Stored items from a collection:
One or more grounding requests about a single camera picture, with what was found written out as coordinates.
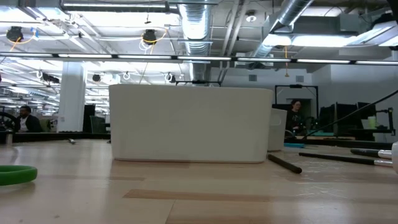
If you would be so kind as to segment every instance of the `pillar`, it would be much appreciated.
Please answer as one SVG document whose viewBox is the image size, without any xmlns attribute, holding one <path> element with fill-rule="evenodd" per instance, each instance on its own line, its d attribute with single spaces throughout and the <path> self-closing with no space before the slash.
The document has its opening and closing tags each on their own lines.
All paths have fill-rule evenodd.
<svg viewBox="0 0 398 224">
<path fill-rule="evenodd" d="M 64 62 L 57 131 L 83 131 L 87 74 L 82 62 Z"/>
</svg>

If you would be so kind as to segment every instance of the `ceiling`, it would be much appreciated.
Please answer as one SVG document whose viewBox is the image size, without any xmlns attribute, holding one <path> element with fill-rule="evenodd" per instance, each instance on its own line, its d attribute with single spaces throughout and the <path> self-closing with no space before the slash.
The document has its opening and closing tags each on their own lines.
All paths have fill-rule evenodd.
<svg viewBox="0 0 398 224">
<path fill-rule="evenodd" d="M 230 19 L 229 14 L 233 4 L 232 0 L 224 0 L 212 7 L 211 40 L 213 43 L 211 45 L 211 55 L 219 55 L 221 52 L 226 35 L 226 24 Z M 251 52 L 262 42 L 264 21 L 268 15 L 277 12 L 281 4 L 282 1 L 278 0 L 251 1 L 248 4 L 247 10 L 255 10 L 257 19 L 254 22 L 243 20 L 238 34 L 239 40 L 236 41 L 233 47 L 233 54 L 236 52 Z M 387 2 L 382 0 L 315 0 L 302 16 L 336 17 L 342 13 L 363 14 L 386 6 Z M 152 54 L 186 54 L 184 43 L 177 41 L 184 38 L 180 25 L 180 16 L 177 14 L 70 11 L 67 12 L 67 17 L 61 17 L 59 21 L 43 22 L 34 20 L 18 9 L 1 7 L 0 10 L 0 52 L 8 52 L 14 45 L 5 36 L 7 30 L 11 26 L 21 26 L 24 41 L 30 40 L 35 30 L 36 37 L 33 37 L 32 41 L 26 44 L 15 45 L 13 52 L 149 54 L 150 50 L 145 51 L 140 46 L 141 35 L 147 29 L 154 29 L 158 38 L 163 35 L 164 38 L 154 45 L 153 49 L 151 49 Z M 390 52 L 388 47 L 378 46 L 350 48 L 350 52 L 354 52 L 353 54 L 346 54 L 346 51 L 347 48 L 288 46 L 286 48 L 275 47 L 271 54 L 274 57 L 287 56 L 289 58 L 384 59 L 389 56 Z M 6 81 L 25 85 L 48 84 L 37 77 L 37 75 L 40 75 L 37 72 L 39 70 L 59 79 L 62 77 L 63 62 L 61 61 L 21 58 L 0 58 L 0 61 L 3 59 L 4 61 L 0 63 L 2 84 L 7 83 Z M 87 90 L 87 101 L 93 103 L 97 100 L 99 105 L 104 105 L 103 108 L 105 109 L 99 110 L 104 113 L 107 112 L 108 91 L 104 88 L 95 88 L 95 86 L 104 86 L 109 83 L 93 82 L 92 76 L 94 74 L 112 74 L 120 76 L 121 83 L 139 83 L 140 76 L 147 66 L 142 80 L 144 84 L 173 85 L 165 81 L 165 76 L 169 72 L 175 74 L 178 80 L 189 79 L 189 67 L 186 63 L 149 63 L 147 65 L 143 62 L 85 62 L 84 66 L 88 71 L 87 85 L 94 87 Z M 293 66 L 293 68 L 306 68 L 308 71 L 318 68 L 313 65 Z M 272 68 L 278 69 L 282 67 L 284 67 L 284 64 L 280 63 L 275 64 Z M 42 105 L 49 105 L 48 102 L 50 102 L 51 108 L 56 111 L 57 99 L 59 99 L 58 93 L 59 87 L 57 85 L 54 85 L 53 88 L 19 88 L 17 90 L 15 87 L 14 89 L 4 87 L 1 88 L 0 104 L 8 108 L 21 104 L 41 107 Z M 6 98 L 20 96 L 25 98 L 25 100 L 6 100 Z M 28 98 L 35 98 L 36 100 L 29 101 L 27 100 Z"/>
</svg>

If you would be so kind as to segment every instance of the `green tape roll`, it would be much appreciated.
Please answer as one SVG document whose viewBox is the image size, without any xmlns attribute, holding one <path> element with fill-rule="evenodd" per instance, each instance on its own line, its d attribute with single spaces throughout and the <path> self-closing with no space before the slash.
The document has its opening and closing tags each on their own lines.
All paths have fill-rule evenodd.
<svg viewBox="0 0 398 224">
<path fill-rule="evenodd" d="M 37 177 L 36 167 L 0 166 L 0 186 L 23 184 Z"/>
</svg>

= EXERCISE REQUIREMENTS =
Looking at the data above, say how many lines contain the word "much", with no added words.

= SOLUTION FOR THIS EXERCISE =
3